GIL的全称是Global Interpreter Lock(全局解释器锁)，来源是python设计之初的考虑，为了数据安全所做的决定。

2、每个CPU在同一时间只能执行一个线程（在单核CPU下的多线程其实都只是并发，不是并行，并发和并行从宏观上来讲都是同时处理多路请求的概念。但并发和并行又有区别，并行是指两个或者多个事件在同一时刻发生；而并发是指两个或多个事件在同一时间间隔内发生。）

在Python多线程下，每个线程的执行方式：

获取GIL
执行代码直到sleep或者是python虚拟机将其挂起。
释放GIL
可见，某个线程想要执行，必须先拿到GIL，我们可以把GIL看作是“通行证”，并且在一个python进程中，GIL只有一个。拿不到通行证的线程，就不允许进入CPU执行。
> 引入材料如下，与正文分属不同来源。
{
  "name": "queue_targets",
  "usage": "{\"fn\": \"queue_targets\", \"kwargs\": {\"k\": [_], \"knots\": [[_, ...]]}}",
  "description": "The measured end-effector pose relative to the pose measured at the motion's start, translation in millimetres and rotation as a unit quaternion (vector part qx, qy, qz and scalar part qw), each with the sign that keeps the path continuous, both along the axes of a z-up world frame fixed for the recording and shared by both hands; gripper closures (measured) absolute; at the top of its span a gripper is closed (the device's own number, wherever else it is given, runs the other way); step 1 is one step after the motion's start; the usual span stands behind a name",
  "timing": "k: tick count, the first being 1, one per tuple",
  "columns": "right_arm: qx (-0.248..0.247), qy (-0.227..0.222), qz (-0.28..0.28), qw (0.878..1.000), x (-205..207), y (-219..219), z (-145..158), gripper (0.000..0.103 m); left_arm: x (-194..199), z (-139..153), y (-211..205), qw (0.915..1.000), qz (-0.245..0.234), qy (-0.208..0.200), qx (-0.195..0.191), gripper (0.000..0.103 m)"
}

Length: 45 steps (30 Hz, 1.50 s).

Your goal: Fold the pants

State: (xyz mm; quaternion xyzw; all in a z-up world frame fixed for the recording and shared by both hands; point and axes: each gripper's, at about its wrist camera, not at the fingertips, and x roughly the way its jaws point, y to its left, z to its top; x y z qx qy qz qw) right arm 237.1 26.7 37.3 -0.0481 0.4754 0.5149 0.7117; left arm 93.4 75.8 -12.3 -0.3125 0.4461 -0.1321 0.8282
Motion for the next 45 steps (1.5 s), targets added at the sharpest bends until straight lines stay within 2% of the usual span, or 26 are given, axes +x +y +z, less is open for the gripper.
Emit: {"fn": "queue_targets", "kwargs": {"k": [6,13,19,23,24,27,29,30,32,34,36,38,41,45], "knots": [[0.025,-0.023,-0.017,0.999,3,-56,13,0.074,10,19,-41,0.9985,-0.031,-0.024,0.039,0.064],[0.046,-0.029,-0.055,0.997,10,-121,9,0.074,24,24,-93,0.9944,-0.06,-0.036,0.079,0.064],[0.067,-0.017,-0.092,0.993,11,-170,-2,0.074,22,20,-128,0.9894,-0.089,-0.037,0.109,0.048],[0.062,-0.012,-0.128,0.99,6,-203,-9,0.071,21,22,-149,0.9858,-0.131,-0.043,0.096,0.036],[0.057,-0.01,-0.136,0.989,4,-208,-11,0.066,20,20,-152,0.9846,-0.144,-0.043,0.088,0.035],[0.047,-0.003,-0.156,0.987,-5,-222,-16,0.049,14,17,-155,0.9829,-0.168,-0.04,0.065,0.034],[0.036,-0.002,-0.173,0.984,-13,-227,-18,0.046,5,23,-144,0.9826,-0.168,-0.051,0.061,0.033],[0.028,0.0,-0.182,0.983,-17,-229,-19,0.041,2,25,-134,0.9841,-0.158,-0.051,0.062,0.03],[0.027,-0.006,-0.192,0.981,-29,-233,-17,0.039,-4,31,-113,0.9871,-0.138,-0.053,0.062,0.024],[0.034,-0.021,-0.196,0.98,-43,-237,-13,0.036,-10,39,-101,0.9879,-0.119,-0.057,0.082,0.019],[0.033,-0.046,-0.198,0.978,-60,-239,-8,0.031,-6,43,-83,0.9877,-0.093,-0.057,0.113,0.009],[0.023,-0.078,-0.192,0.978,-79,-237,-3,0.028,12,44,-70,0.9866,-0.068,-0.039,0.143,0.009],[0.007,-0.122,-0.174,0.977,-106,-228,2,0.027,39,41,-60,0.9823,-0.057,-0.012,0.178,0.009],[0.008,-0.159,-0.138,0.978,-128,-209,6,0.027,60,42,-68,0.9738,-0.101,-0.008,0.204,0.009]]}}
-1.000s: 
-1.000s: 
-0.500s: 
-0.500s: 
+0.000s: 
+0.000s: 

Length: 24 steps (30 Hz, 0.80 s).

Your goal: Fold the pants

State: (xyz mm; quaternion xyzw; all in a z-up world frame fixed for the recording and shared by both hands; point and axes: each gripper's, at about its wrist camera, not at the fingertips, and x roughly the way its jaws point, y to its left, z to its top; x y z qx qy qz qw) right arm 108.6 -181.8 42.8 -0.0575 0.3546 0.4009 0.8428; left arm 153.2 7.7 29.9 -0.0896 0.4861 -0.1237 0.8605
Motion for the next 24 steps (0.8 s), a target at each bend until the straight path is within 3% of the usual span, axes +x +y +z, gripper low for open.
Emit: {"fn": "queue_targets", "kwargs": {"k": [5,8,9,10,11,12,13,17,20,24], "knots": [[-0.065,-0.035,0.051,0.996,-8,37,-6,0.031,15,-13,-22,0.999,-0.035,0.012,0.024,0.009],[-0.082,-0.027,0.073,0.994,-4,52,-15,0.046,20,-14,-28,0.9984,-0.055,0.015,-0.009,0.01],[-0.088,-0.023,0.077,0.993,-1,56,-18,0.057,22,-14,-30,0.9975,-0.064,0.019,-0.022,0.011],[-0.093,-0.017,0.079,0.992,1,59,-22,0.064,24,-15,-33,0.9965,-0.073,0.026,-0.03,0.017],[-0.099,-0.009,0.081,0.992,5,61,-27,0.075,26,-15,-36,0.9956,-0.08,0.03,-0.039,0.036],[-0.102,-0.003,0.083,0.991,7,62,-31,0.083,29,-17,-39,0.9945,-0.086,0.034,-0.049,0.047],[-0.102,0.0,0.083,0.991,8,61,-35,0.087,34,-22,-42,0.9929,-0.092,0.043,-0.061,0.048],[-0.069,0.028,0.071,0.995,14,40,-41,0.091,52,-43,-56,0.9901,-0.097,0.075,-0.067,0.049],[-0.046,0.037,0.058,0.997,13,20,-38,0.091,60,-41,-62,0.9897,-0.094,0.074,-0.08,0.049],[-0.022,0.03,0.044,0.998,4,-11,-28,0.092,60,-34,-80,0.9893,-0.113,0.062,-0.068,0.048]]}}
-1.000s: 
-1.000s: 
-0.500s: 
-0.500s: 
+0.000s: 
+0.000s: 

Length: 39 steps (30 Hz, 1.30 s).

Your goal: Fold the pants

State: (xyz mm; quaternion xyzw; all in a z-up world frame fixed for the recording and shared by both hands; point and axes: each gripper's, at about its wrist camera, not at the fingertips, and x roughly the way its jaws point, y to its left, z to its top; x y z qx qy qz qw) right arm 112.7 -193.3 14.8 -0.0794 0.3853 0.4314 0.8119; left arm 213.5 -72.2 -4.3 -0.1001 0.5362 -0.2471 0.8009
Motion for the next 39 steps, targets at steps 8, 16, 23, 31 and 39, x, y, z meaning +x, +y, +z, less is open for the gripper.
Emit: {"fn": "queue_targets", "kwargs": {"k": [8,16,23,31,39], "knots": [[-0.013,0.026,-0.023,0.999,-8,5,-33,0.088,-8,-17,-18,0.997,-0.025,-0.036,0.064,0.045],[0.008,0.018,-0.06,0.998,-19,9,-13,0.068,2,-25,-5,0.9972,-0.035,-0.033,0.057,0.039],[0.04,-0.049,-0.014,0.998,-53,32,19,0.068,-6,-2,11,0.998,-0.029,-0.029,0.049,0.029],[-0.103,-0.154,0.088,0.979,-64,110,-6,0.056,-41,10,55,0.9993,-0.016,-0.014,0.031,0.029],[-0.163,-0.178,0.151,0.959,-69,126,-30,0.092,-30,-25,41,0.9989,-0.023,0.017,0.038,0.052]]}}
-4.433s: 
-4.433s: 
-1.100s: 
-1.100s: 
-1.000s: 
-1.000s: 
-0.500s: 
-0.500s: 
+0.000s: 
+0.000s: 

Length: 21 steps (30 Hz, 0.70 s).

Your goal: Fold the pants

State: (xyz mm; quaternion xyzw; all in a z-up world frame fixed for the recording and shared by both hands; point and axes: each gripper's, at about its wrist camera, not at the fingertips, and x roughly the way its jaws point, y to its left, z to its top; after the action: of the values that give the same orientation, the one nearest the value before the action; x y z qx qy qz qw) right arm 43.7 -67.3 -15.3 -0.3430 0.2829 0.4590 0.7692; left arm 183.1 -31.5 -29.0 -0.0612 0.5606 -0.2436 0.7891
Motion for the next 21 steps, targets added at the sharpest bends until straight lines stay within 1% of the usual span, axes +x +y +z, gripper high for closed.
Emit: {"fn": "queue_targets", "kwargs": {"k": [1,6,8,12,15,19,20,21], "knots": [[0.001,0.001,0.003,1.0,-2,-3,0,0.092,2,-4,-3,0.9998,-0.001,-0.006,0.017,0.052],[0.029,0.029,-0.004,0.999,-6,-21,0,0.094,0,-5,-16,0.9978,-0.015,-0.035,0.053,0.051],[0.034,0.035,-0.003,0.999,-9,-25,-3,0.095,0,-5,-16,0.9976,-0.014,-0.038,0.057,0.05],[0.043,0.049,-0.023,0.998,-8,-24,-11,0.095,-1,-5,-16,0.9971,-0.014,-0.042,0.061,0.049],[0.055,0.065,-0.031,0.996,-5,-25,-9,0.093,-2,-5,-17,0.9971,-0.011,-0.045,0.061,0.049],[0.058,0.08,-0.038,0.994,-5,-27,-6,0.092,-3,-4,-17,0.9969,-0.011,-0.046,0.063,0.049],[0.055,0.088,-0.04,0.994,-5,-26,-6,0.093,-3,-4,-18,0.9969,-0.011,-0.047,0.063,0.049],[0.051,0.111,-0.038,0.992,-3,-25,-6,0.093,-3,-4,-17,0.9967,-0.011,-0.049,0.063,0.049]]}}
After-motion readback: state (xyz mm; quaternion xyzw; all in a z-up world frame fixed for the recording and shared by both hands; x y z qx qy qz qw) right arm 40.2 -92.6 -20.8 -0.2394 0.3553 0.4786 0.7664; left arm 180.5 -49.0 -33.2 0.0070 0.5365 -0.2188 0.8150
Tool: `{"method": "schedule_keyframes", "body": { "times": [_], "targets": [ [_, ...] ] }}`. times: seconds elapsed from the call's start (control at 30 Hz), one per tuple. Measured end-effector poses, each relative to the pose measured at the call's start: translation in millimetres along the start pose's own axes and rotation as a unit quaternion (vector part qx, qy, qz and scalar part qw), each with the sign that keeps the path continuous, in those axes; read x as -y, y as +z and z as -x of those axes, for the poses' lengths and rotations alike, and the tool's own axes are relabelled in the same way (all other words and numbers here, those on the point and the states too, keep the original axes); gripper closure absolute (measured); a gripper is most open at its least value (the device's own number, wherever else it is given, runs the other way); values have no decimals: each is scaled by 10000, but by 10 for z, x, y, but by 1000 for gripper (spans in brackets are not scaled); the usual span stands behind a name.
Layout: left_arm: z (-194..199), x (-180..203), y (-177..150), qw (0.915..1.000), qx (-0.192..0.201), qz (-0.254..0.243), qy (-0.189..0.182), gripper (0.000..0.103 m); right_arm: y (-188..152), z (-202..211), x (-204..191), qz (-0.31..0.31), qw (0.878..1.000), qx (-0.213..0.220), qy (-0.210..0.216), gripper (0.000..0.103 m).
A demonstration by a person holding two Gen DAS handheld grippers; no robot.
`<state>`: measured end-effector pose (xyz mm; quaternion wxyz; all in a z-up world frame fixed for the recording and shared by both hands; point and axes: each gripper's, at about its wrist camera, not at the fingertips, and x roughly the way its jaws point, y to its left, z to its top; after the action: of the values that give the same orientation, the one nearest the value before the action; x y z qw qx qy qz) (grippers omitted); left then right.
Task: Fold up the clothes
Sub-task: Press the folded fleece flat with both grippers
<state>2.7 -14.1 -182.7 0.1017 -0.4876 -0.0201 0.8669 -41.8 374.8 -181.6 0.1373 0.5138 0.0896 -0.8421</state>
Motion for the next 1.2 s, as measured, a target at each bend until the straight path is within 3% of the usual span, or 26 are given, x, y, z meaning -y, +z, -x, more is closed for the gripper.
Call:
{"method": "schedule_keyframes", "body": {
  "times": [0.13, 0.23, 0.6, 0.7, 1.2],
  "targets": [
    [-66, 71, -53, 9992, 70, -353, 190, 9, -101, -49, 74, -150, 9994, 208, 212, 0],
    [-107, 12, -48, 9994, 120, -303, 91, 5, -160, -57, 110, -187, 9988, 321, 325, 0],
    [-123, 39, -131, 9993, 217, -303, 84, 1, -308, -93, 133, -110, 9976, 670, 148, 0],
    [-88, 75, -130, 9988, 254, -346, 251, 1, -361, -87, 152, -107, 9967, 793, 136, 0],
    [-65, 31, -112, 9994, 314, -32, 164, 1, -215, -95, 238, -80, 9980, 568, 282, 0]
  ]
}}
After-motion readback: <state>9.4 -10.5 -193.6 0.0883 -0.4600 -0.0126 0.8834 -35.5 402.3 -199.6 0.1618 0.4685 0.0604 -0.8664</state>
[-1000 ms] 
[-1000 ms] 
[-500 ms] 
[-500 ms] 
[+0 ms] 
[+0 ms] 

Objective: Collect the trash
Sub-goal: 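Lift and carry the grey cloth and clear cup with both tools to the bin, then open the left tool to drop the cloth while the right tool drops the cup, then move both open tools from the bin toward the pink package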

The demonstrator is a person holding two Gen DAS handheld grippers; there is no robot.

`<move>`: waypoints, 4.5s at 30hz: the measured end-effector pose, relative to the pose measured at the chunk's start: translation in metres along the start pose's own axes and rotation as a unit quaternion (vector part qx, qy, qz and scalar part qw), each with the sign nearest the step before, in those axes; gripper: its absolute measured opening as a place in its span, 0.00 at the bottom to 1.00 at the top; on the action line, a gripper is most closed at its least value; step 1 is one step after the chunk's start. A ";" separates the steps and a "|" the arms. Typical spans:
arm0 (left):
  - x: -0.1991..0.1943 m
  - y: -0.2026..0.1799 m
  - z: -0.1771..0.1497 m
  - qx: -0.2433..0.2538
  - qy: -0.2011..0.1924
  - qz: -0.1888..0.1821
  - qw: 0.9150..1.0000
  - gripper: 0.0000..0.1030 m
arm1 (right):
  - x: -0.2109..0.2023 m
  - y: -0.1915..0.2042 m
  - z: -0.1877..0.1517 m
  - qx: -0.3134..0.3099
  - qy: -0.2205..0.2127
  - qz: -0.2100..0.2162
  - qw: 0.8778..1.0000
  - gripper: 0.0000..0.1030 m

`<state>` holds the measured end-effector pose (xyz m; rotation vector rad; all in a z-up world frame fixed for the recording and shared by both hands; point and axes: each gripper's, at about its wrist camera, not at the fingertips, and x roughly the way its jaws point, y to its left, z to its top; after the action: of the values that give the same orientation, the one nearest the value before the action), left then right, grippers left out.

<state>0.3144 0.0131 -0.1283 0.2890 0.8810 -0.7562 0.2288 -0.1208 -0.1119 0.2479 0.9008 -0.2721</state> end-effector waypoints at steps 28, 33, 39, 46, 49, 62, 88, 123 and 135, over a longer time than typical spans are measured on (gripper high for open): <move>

在Python2.x里，GIL的释放逻辑是当前线程遇见IO操作或者ticks计数达到100（ticks可以看作是Python自身的一个计数器，专门做用于GIL，每次释放后归零，这个计数可以通过 sys.setcheckinterval 来调整），进行释放。

而每次释放GIL锁，线程进行锁竞争、切换线程，会消耗资源。并且由于GIL锁存在，python里一个进程永远只能同时执行一个线程(拿到GIL的线程才能执行)，这就是为什么在多核CPU上，python的多线程效率并不高。

2. 安装package各种can’t resolve XXX

no module named urllib2

The urllib2 module has been split across several modules in Python 3 named urllib.request and urllib.error. The 2to3 tool will automatically adapt imports when converting your sources to Python 3.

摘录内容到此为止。